On the other hand, those negotiations might have stipulated that ADT hand over Zonoff IP to the new Alarm.com.
Harris would not comment on the future of Zonoff and its customers because “I am no longer an employee,” he says.
CE Pro asked Dixons Carphone about the Zonoff service. Steve Moore, Director of Connected Home, was coy about the future. He told us via email:
We selected the Zonoff platform for a variety of reasons and we’ve been working with them for over a year. We’re building out a large-scale solution, incorporating our connected services technology, for a blue-chip client and the Zonoff team has been fantastic.
Speaking with Moore last year, he told me Dixons had performed due diligence on multiple IoT platforms and that Zonoff was the best of them all. He has seemed happy with the service so far.
So, will Dixons and LG end up teaming with the new Alarm.com?

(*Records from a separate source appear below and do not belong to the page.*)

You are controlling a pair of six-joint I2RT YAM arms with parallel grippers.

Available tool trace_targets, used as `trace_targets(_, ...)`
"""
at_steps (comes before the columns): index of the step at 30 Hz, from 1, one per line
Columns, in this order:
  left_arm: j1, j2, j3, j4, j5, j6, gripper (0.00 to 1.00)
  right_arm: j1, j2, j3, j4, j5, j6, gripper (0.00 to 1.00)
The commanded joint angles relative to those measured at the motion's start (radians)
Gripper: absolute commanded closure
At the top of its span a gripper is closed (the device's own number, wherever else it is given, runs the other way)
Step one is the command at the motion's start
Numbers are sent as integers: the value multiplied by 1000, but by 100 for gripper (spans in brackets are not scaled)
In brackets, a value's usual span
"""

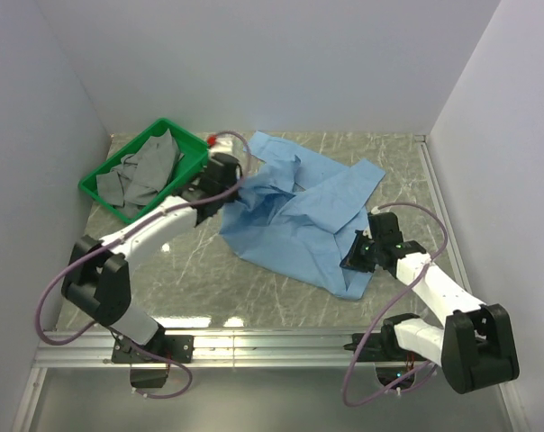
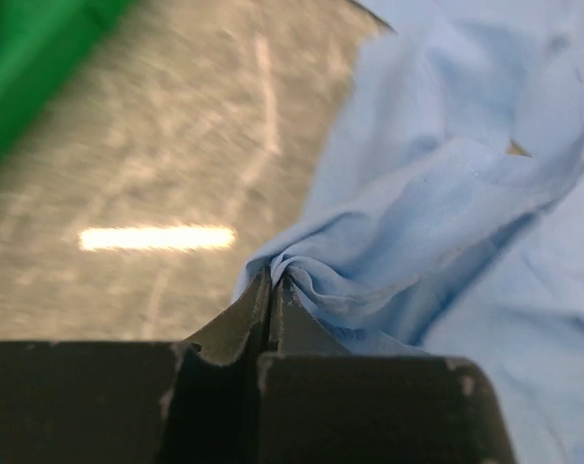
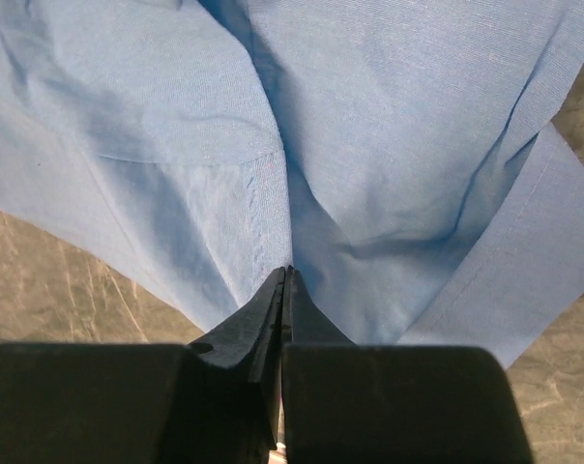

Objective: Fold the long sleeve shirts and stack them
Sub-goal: Flatten the shirt out

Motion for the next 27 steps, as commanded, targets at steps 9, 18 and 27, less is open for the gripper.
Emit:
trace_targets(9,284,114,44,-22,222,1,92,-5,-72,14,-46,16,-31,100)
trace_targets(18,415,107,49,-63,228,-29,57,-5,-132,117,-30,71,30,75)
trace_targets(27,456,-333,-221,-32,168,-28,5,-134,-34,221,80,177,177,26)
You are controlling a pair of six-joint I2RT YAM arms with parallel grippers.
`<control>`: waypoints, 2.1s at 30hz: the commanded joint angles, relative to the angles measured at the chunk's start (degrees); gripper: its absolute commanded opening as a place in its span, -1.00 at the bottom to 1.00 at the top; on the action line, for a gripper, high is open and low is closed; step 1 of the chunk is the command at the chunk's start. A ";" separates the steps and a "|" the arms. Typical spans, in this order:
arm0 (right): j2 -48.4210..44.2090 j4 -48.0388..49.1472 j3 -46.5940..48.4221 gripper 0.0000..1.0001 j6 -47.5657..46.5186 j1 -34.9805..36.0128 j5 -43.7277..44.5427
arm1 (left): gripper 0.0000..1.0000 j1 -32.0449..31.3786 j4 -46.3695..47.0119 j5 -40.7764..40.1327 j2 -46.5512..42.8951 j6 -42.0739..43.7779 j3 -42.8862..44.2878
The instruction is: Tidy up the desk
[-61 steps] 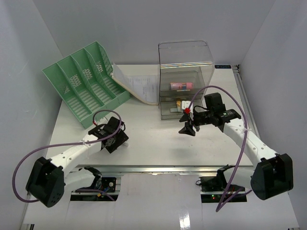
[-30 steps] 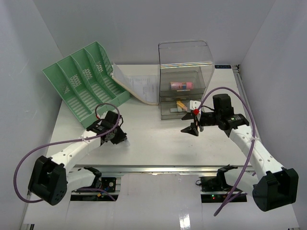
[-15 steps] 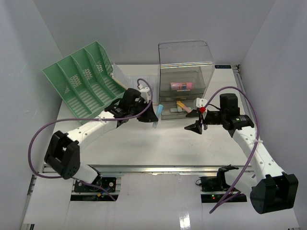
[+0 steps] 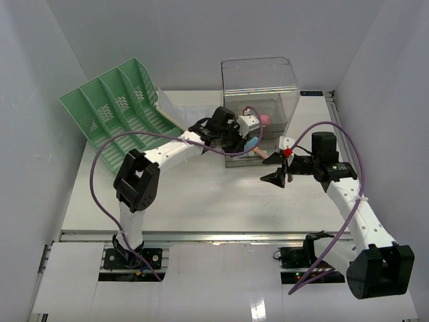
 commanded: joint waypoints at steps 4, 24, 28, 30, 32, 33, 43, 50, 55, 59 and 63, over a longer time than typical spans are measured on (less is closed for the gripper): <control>-0.51 0.42 -0.45 0.32 0.14 -0.83 -2.30 | -0.95 0.38 -1.65 -4.89 6.64 6.75 9.78; 1.94 0.59 -1.01 0.32 -1.52 -1.92 0.66 | 0.96 -0.75 0.55 -4.94 -3.66 -2.20 2.49; 3.44 0.56 0.19 0.32 -2.56 -1.92 3.17 | 0.96 -0.84 3.53 -5.63 -13.71 -5.73 -5.43; 5.37 0.06 1.46 0.31 -3.32 -1.86 5.12 | 0.96 -0.76 4.96 -6.27 -22.87 -8.10 -13.05; 7.63 -1.06 2.59 0.30 -4.18 -1.33 6.79 | 0.96 -0.76 5.82 -6.85 -32.02 -10.40 -19.36; 8.76 -1.73 3.42 0.29 -4.59 -0.91 7.68 | 0.96 -0.75 6.22 -7.20 -36.64 -11.95 -22.25; 17.86 -15.97 8.69 0.12 -39.09 8.50 14.47 | 0.96 0.29 2.20 -18.50 -69.48 -21.24 -49.41; 24.92 -16.08 12.97 -0.10 -43.27 11.52 20.00 | 0.96 0.30 0.66 -22.19 -79.23 -23.96 -56.34; 28.67 -13.51 14.19 -0.32 -43.16 13.19 23.90 | 0.96 0.30 0.00 -24.29 -81.87 -24.55 -56.20; 32.75 -9.89 15.09 -0.48 -40.16 13.76 26.95 | 0.96 0.30 -0.09 -25.51 -82.97 -24.67 -56.36; 37.16 -4.70 16.15 -0.69 -36.02 14.19 31.65 | 0.96 0.30 -0.39 -25.99 -82.88 -24.95 -56.24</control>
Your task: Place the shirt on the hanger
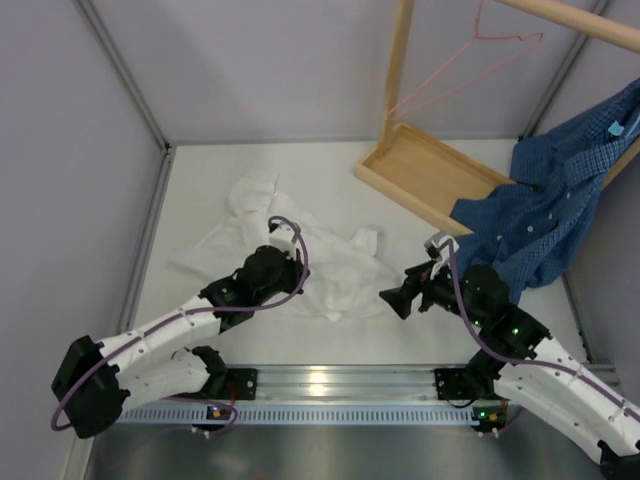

Or will it ultimately partner with ADT? Or none of the above?
Only Loser is Zonoff
It seems everyone’s a winner in this chaos – everyone except for Zonoff, which made huge investments to become “the next Icontrol” and arguably had one of the most promising IoT platforms around.
Sadly, Zonoff shareholders are the casualties in this battle among Honeywell, Alarm.com, Icontrol and ADT.
These shareholders included Zonoff founders, as well as Bulogics, the company that spun off Zonoff in 2011. Bulogics, now focusing on energy management and multi-family dwellings, was the platform behind Somfy’s Tahoma control system until Zonoff took it over.
Zonoff went on to power Staples Connect in 2013, an ambitious effort by the office-supply store to tap the burgeoning home-automation market. The project was abandoned in 2016.
Unfortunately, Zonoff’s early “wins” came to naught, and then the company became saddled with the Icontrol lawsuit.
Was Honeywell right in its antitrust lawsuit? And did Honeywell only perpetuate Alarm.com’s hegemony by negotiating favorable IP terms with its former nemesis?
At the end of the day, I agree with Alarm.com and Icontrol, who rightly argued that the market was much bigger than Honeywell defined in its antitrust case. Still, it’s tough to see the demise of an able competitor.
Big Winner: Ring
While Zonoff shareholders lost their baby, all 75 Zonoff employees (including shareholders) were hired by Ring, which set up an office in the Philadelphia area to house them all.
Ring plans to use the talent to expedite integration with third-party solutions, and hasten the deployment of a broader Ring ecosystem.
Of course, the big question is: What can they develop that isn't already patent-protected?